## Your task
Only these lines of the data below are wanted: the one with "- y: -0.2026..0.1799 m", the one with "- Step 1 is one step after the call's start", and any lines between them, each repeated exactly.

## Data shown
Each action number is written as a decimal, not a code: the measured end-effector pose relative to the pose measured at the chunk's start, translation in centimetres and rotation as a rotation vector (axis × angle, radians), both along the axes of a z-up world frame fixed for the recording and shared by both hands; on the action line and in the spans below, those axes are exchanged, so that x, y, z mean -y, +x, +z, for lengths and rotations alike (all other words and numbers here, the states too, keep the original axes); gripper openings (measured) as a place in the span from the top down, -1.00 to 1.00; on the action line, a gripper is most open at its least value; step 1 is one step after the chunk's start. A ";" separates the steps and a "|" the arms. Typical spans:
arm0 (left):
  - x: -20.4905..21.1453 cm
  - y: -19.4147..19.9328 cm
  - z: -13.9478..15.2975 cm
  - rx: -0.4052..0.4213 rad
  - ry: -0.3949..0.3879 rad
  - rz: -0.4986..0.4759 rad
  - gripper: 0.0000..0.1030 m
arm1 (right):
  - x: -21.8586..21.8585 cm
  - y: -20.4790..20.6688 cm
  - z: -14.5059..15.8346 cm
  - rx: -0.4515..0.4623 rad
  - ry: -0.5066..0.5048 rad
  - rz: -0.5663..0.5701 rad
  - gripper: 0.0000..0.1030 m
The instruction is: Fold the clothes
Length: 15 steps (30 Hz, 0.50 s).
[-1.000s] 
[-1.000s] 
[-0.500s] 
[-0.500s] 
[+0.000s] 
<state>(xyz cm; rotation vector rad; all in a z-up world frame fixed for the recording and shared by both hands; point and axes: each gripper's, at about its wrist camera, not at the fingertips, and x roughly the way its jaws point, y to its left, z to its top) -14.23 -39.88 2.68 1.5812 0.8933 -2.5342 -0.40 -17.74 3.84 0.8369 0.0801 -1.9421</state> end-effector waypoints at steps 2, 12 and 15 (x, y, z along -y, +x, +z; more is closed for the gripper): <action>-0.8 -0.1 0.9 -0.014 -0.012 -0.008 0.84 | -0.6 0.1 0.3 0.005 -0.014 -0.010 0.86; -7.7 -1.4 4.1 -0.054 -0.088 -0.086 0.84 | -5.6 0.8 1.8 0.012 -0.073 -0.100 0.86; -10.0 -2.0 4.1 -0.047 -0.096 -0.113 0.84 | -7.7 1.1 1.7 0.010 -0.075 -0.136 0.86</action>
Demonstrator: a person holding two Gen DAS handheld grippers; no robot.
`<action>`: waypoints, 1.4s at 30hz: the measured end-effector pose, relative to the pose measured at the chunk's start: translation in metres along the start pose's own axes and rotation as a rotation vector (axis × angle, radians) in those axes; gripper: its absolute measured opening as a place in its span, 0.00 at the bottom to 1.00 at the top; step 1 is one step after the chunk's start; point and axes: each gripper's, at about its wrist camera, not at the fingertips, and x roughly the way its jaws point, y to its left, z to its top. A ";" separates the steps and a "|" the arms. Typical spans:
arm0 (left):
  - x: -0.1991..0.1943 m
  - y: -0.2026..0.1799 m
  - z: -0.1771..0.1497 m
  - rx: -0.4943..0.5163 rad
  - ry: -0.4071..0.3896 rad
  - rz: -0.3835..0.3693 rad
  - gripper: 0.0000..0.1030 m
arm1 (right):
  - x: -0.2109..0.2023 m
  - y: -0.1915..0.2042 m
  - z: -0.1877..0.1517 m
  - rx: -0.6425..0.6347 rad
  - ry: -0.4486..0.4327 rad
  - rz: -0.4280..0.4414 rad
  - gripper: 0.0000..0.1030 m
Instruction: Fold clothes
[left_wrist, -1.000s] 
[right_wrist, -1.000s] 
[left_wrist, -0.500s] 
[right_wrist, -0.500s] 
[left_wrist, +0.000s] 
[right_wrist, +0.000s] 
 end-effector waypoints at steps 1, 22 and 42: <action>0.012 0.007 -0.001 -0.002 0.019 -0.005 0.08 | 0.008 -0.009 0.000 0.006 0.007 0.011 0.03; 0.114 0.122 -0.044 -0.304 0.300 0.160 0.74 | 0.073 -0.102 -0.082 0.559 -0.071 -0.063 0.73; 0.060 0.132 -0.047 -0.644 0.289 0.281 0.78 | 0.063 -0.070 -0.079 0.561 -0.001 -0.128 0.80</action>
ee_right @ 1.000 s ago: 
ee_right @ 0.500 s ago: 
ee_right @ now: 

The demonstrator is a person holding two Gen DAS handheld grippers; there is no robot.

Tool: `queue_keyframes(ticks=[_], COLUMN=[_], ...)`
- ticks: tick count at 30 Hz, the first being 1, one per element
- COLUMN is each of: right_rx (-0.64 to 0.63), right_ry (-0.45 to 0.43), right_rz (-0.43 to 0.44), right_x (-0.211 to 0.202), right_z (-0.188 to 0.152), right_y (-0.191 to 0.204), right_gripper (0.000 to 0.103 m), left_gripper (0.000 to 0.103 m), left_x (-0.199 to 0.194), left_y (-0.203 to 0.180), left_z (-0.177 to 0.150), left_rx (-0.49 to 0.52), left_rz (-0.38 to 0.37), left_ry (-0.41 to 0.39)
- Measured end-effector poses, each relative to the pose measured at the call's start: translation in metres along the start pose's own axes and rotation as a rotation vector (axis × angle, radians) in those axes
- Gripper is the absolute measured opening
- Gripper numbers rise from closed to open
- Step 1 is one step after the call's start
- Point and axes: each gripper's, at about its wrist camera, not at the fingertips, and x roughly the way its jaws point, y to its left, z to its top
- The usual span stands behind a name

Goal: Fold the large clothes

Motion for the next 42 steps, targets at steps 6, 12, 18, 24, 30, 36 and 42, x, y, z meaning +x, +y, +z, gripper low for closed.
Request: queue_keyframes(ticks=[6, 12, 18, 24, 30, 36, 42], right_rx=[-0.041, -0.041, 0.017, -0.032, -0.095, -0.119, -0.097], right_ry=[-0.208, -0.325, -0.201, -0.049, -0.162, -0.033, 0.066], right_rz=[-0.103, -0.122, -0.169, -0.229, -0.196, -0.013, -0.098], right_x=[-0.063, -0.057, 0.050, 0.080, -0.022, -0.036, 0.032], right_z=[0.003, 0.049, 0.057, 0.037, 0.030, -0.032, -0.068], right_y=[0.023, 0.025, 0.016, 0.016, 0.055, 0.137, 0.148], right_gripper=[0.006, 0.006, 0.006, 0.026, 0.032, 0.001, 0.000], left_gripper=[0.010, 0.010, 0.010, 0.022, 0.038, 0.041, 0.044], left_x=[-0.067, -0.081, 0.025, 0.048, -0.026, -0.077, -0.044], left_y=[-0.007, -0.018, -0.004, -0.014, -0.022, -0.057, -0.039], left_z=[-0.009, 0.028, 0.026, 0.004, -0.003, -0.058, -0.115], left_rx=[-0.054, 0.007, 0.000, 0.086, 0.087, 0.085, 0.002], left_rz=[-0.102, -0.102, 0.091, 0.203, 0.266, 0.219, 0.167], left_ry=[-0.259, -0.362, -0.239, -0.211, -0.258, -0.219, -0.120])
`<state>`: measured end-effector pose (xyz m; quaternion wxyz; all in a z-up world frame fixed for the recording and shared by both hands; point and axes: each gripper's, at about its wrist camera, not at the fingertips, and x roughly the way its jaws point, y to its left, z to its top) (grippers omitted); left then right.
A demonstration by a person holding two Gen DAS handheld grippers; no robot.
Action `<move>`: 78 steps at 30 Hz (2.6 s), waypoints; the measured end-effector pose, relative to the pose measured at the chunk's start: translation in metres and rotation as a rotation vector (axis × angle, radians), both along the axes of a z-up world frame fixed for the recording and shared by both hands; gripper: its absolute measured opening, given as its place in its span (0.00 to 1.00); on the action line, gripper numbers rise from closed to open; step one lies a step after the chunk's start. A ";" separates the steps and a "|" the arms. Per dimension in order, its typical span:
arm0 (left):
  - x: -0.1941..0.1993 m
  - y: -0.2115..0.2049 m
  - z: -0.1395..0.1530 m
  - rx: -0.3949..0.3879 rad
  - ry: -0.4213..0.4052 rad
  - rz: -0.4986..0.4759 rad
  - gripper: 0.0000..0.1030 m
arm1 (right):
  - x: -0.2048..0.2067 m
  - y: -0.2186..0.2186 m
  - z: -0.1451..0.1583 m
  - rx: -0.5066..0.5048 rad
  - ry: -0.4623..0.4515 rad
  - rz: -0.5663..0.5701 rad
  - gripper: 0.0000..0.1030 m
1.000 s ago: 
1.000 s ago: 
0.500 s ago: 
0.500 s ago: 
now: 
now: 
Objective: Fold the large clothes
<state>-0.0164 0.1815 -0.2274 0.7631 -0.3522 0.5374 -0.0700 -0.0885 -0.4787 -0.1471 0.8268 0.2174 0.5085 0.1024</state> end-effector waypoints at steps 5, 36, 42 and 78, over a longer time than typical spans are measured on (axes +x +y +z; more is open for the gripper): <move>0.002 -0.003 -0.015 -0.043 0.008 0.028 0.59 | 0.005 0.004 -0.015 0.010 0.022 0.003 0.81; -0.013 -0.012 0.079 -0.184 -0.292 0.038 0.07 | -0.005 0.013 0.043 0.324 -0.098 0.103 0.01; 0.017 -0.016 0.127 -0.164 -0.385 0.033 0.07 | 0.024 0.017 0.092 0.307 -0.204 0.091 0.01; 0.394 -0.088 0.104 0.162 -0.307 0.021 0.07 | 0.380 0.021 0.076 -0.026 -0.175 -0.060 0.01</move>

## Answer to this problem
  - y: -0.2026..0.1799 m
  - z: -0.1771..0.1497 m
  - rx: -0.4943..0.5163 rad
  - ry: -0.4071..0.3896 rad
  - rz: -0.3835..0.3693 rad
  - gripper: 0.0000..0.1030 m
arm1 (right):
  - x: -0.2109..0.2023 m
  - y: -0.1915..0.2042 m
  - z: -0.1877..0.1517 m
  - rx: -0.6425..0.6347 rad
  - ry: -0.4486..0.4327 rad
  - rz: -0.4280..0.4414 rad
  - gripper: 0.0000..0.1030 m
Instruction: Fold clothes
[left_wrist, -1.000s] 
[right_wrist, -1.000s] 
[left_wrist, -0.500s] 
[right_wrist, -0.500s] 
[left_wrist, +0.000s] 
[right_wrist, +0.000s] 
 end-effector waypoints at steps 1, 22 and 42: <action>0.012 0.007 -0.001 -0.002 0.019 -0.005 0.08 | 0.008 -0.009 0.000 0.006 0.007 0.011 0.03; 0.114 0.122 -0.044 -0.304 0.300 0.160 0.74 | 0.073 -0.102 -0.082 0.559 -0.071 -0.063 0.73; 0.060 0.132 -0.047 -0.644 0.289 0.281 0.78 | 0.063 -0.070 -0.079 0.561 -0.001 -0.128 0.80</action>
ee_right @ 1.000 s ago: 
ee_right @ 0.500 s ago: 
ee_right @ now: 

The demonstrator is a person holding two Gen DAS handheld grippers; there is no robot.

Tool: `queue_keyframes(ticks=[_], COLUMN=[_], ...)`
- ticks: tick count at 30 Hz, the first being 1, one per element
- COLUMN is each of: right_rx (-0.64 to 0.63), right_ry (-0.45 to 0.43), right_rz (-0.43 to 0.44), right_x (-0.211 to 0.202), right_z (-0.188 to 0.152), right_y (-0.191 to 0.204), right_gripper (0.000 to 0.103 m), left_gripper (0.000 to 0.103 m), left_x (-0.199 to 0.194), left_y (-0.203 to 0.180), left_z (-0.177 to 0.150), left_rx (-0.49 to 0.52), left_rz (-0.38 to 0.37), left_ry (-0.41 to 0.39)
- Measured end-effector poses, each relative to the pose measured at the call's start: translation in metres along the start pose's own axes and rotation as a rotation vector (axis × angle, radians) in those axes
- Gripper is the absolute measured opening
- Gripper numbers rise from closed to open
- Step 1 is one step after the call's start

That is the complete answer to the exercise.